OH 7 (Olduvai Hominid No. 7), also nicknamed "Johnny's Child", is the type specimen of Homo habilis. The fossils were discovered on 4 November 1960 in Olduvai Gorge, Tanzania, by Jonathan and Mary Leakey. The remains are dated to approximately 1.75 million years, and consist of fragmented parts of a lower mandible (which still holds thirteen teeth, as well as unerupted wisdom teeth), an isolated maxillary molar, two parietal bones, and twenty-one finger, hand, and wrist bones.

The OH 7 hand is wide, with a large thumb and broad fingertips, similar to that of humans; however, unlike in humans the fingers are relatively long and exhibit chimpanzee-like curvature. Furthermore, the thumb's orientation relative to the other fingers resembles the anatomy of great apes. The parietal bones — a nearly complete left parietal and fragmented right parietal — were used to deduce the cranial capacity of the hominid, which was placed at 663 cc on account of the fact that the fossils belonged to a 12- or 13-year-old male. This was extrapolated by Phillip Tobias to 674 cc for the hominid's full adult potential. However, other scientists have estimated the cranial capacity at 590 cc to 710 cc.

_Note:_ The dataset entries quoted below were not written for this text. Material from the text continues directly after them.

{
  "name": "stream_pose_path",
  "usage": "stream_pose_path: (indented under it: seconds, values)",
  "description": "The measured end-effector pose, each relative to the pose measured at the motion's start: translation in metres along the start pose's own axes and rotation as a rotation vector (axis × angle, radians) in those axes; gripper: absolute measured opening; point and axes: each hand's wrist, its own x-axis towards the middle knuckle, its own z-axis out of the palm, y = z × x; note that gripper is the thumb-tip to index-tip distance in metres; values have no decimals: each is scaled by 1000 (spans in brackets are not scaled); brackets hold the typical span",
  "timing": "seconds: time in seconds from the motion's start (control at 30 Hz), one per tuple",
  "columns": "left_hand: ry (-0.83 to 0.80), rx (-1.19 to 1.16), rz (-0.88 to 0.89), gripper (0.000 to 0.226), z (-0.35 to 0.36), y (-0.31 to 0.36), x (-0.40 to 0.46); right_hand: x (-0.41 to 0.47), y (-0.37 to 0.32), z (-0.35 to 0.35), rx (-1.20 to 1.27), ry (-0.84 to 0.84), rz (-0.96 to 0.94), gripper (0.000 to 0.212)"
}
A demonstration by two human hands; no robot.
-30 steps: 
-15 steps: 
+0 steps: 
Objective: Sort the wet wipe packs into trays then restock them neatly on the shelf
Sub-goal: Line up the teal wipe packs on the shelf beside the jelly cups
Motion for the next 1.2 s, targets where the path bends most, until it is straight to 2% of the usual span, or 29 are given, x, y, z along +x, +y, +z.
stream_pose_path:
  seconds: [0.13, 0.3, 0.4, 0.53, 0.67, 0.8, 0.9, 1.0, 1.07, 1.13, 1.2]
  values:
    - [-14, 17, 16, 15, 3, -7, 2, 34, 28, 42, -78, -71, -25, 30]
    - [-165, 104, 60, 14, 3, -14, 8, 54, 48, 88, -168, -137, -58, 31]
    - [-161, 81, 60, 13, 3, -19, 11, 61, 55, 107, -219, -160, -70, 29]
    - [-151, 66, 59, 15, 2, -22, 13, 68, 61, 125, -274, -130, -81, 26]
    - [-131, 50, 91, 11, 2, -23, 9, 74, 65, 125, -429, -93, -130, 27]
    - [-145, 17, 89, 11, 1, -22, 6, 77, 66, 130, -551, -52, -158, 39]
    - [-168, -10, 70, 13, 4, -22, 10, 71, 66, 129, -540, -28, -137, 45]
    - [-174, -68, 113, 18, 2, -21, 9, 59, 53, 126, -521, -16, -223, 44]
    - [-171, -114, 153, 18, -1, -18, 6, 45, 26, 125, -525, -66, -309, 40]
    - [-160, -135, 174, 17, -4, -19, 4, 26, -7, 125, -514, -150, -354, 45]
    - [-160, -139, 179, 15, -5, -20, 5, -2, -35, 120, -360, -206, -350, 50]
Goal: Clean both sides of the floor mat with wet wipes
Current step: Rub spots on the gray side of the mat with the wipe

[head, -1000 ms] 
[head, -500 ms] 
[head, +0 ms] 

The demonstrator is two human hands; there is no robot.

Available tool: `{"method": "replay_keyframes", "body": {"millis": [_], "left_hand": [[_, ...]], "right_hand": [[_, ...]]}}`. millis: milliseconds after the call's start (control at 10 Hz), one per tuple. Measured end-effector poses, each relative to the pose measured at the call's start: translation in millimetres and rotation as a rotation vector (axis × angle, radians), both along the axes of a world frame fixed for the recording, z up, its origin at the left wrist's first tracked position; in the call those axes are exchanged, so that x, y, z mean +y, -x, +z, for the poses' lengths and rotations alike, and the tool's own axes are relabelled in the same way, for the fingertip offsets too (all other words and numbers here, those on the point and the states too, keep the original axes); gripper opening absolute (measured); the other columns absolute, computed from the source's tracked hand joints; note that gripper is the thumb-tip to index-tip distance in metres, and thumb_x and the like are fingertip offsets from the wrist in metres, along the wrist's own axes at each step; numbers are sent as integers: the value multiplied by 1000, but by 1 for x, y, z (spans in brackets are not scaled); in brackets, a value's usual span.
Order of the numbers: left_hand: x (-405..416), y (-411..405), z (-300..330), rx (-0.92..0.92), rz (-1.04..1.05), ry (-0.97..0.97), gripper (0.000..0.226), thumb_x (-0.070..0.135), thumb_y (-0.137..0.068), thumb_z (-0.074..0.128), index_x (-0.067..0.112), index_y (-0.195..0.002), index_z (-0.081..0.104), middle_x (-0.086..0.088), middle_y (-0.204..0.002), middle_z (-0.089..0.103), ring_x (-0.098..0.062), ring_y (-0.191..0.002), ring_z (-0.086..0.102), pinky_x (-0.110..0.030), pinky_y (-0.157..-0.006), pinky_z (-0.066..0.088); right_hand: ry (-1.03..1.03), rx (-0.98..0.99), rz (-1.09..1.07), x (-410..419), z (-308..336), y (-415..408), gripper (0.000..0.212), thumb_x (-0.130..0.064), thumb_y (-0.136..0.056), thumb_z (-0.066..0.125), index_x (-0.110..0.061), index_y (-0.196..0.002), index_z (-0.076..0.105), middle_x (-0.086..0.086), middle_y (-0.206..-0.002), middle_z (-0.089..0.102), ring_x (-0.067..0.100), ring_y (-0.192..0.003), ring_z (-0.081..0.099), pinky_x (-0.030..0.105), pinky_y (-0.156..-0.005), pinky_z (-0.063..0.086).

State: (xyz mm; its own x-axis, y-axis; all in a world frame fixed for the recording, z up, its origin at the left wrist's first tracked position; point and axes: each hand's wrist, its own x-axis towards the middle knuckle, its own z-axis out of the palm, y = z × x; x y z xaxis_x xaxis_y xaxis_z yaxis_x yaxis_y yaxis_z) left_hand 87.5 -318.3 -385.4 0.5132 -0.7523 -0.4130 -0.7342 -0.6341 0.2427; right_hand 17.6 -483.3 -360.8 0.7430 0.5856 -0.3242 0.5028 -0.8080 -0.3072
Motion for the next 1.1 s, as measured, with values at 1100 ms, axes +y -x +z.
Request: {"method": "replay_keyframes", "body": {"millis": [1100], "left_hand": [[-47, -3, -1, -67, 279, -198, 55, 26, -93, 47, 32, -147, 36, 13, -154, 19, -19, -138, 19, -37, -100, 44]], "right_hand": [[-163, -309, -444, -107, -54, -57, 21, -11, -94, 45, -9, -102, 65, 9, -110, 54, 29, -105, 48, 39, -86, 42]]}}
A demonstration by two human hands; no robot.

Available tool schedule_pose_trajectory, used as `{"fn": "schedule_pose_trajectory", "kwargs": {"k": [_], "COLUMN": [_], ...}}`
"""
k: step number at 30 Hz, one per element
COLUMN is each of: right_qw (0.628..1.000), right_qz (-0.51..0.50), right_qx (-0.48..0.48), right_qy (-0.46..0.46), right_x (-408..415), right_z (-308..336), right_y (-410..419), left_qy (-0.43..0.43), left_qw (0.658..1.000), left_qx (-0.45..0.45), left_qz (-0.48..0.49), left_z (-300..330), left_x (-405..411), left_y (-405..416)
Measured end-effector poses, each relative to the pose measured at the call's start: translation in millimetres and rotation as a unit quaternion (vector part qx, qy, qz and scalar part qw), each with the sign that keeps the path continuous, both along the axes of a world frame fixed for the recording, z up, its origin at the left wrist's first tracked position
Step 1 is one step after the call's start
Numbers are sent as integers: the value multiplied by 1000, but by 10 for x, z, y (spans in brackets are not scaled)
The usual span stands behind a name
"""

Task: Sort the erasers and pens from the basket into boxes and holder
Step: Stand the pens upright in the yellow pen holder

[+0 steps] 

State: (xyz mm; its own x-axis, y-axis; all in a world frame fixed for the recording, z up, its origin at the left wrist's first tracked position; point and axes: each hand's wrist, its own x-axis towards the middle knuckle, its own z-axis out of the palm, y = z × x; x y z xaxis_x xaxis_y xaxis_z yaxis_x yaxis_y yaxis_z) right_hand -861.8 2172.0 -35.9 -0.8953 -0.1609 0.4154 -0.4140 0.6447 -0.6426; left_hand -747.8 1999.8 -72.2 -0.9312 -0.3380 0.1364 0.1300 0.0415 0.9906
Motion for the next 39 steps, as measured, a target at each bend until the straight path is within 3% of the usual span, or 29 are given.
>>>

Louis Leakey, John Napier, and Phillip Tobias were among the first to extensively study the fossils. The Leakey team and others argued that, due expanded cranial capacity, gnathic reduction, relatively small post-canine teeth (compared to Paranthropus boisei), Homo-like pattern of craniofacial development, and a precision grip in the hand fragments (which indicated the ability for tool use), set OH 7 apart as a transitional species between Australopithecus africanus and Homo erectus.

The Leakey team announced the new species Homo habilis in the April 1964 issue of Nature, igniting debate among the anthropology community which lasted through the 1970s. As early as May 1964, Kenneth Oakley and Bernard Campbell had raised concerns about the Leakey team's findings with their own publication in Nature, and in July of that same year Sir Wilfrid Le Gros Clark bluntly stated his hope that H. habilis "will disappear as rapidly as he came." The controversy and bias against the newly named species led some anthropologists to refer to H. habilis as Australopithecus habilis or assign associated fossil remains to other Homo species, a trend that continued long after Le Gros Clark's death in 1971.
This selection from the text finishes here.